Carapaz, de 28 anos, cumpriu os 234 quilómetros entre o Parque Musashinonomori e a Pista Internacional de Fuji em 6:05.26 horas, num triunfo a solo, com 1.07 minutos de vantagem para o belga Wout van Aert, que levou a prata ao 'sprint' face ao esloveno Tadej Pogacar, terceiro.

Almeida chegou em 13.º, a 3.03 minutos do vencedor, no que foi a sua estreia em Jogos Olímpicos, enquanto Nelson Oliveira foi 41.º, a 10.12, nos terceiros Jogos: abandonou no Rio2016 e foi 69.º em Londres2012, no fundo, com um sétimo lugar no contrarrelógio de há cinco anos.

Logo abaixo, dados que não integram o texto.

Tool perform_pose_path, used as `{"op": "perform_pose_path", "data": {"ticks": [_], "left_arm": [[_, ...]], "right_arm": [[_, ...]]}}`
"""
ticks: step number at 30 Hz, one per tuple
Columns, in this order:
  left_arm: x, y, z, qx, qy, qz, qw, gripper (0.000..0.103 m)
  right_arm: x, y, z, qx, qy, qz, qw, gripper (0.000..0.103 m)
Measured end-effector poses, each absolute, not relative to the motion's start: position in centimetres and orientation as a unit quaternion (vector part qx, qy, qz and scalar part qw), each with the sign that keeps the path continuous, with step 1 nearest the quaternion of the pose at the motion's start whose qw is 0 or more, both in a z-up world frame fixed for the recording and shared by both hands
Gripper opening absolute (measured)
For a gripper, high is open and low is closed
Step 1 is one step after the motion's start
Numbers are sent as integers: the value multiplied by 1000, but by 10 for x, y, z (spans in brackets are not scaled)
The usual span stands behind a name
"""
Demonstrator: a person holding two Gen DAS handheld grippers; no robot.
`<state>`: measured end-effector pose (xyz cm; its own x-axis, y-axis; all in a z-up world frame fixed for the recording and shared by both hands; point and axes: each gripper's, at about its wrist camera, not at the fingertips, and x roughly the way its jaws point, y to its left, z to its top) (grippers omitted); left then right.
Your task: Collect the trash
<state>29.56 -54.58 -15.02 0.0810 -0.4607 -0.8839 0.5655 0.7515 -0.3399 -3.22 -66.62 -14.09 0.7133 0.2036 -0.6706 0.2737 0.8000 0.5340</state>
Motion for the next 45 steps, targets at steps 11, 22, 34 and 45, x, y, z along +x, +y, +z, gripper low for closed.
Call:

O resultado do português, que o leva a crer que a seleção de ciclismo tem de estar "satisfeita", é o terceiro melhor da história lusa em provas de fundo, depois da prata de Sérgio Paulinho, em Atenas2004, e do 10.º lugar de Rui Costa, no Rio2016, com o campeão do mundo de 2013 a registar outro 13.º lugar, em Londres2012.

Depois do fundo, as atenções viram-se para o contrarrelógio, marcado para quarta-feira e com partida e chegada no Autódromo Internacional de Fuji, de percurso ondulado e 44,2 quilómetros de extensão.

Essas medidas agradam ao especialista Nelson Oliveira, que quer “recuperar, para depois chegar o tão desejado ‘crono’”, aquilo para que diz ter trabalhado.

“Espero que as coisas saiam da melhor maneira, mas não corro sozinho, há adversários muito fortes. Tanto eu como o João podemos fazer um bom crono. [Um diploma] é o objetivo, agora se vai ser concretizado ou não...”, comentou.

Também João Almeida, que tem na especialidade um dos seus pontos fortes, aponta baterias para quarta-feira, depois da prova de hoje, que “foi um bom ‘abre-motor’ para ir com ritmo”.

“Vou dar tudo o que tenho, mas não levo muitas expectativas, porque nunca fiz um ‘crono’ tão longo”, avisou.

Além da estrada, Portugal tem ainda Maria Martins no ciclismo de pista e Raquel Queirós no 'cross country' olímpico, dentro da modalidade em Tóquio2020, a decorrer até 08 de agosto.